Task instructions
Set down only what runs from the line containing "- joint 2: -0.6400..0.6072" through the last line of the data, exactly as it reads.
*** Opening of Supplied information ***
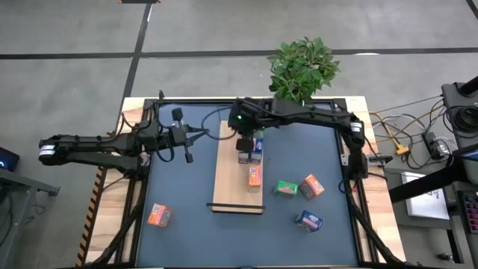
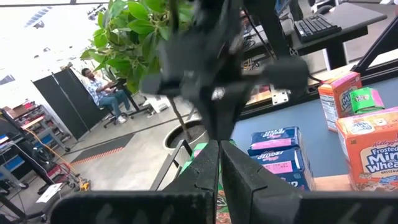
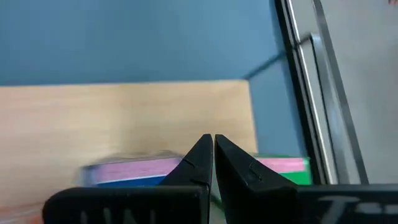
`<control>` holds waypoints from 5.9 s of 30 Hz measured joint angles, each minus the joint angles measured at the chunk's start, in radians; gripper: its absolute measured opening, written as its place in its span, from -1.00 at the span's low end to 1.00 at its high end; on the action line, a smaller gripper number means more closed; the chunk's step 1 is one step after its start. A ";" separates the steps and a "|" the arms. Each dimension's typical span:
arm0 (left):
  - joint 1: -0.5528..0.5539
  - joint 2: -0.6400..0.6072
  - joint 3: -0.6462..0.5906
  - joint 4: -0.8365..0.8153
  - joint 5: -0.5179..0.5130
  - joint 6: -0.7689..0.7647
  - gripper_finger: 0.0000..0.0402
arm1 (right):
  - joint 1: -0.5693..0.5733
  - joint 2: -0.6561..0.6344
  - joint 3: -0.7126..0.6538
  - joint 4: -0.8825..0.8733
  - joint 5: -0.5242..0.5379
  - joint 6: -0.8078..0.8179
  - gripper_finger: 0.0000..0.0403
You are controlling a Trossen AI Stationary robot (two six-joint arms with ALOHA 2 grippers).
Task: Stack cereal on shelf
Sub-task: Put the green cereal box on the shelf aligned with the other green cereal box
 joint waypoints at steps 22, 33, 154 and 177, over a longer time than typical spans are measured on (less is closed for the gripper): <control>0.000 0.002 0.000 0.006 0.003 -0.059 -1.00 | 0.517 -0.105 -0.221 -0.102 -0.026 0.454 -0.96; -0.001 0.002 0.000 -0.031 0.004 -0.116 -1.00 | 0.679 -0.248 -0.445 -0.073 0.055 0.784 -0.96; -0.001 0.003 0.000 -0.032 0.002 -0.150 -1.00 | 0.712 -0.459 -0.592 -0.231 0.298 1.065 -0.45; -0.001 -0.026 0.000 -0.032 0.002 -0.132 -1.00 | 0.586 -0.430 -0.280 0.067 0.509 0.660 -0.46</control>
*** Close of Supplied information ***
Answer space
  - joint 2: -0.6400..0.6072
  - joint 3: -0.6462..0.5906
  - joint 4: -0.8365..0.8153
  - joint 5: -0.5179..0.5130
  - joint 6: -0.7689..0.7647
  - gripper_finger: 0.0000..0.0402
arm1 (right):
  - joint 1: -0.5693..0.5733
  - joint 2: -0.6561..0.6344
  - joint 3: -0.7126..0.6538
  - joint 4: -0.8825..0.8733
  - joint 5: -0.5242..0.5379
  - joint 6: -0.8078..0.8179
  - gripper_finger: 0.0000..0.0403
You are controlling a Trossen AI Stationary robot (two six-joint arms with ALOHA 2 grippers).
Task: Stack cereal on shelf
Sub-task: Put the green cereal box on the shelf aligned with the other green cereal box
 joint waypoints at steps 22, 33, 154 and 177, over a longer time than typical spans are measured on (less is closed for the gripper): <control>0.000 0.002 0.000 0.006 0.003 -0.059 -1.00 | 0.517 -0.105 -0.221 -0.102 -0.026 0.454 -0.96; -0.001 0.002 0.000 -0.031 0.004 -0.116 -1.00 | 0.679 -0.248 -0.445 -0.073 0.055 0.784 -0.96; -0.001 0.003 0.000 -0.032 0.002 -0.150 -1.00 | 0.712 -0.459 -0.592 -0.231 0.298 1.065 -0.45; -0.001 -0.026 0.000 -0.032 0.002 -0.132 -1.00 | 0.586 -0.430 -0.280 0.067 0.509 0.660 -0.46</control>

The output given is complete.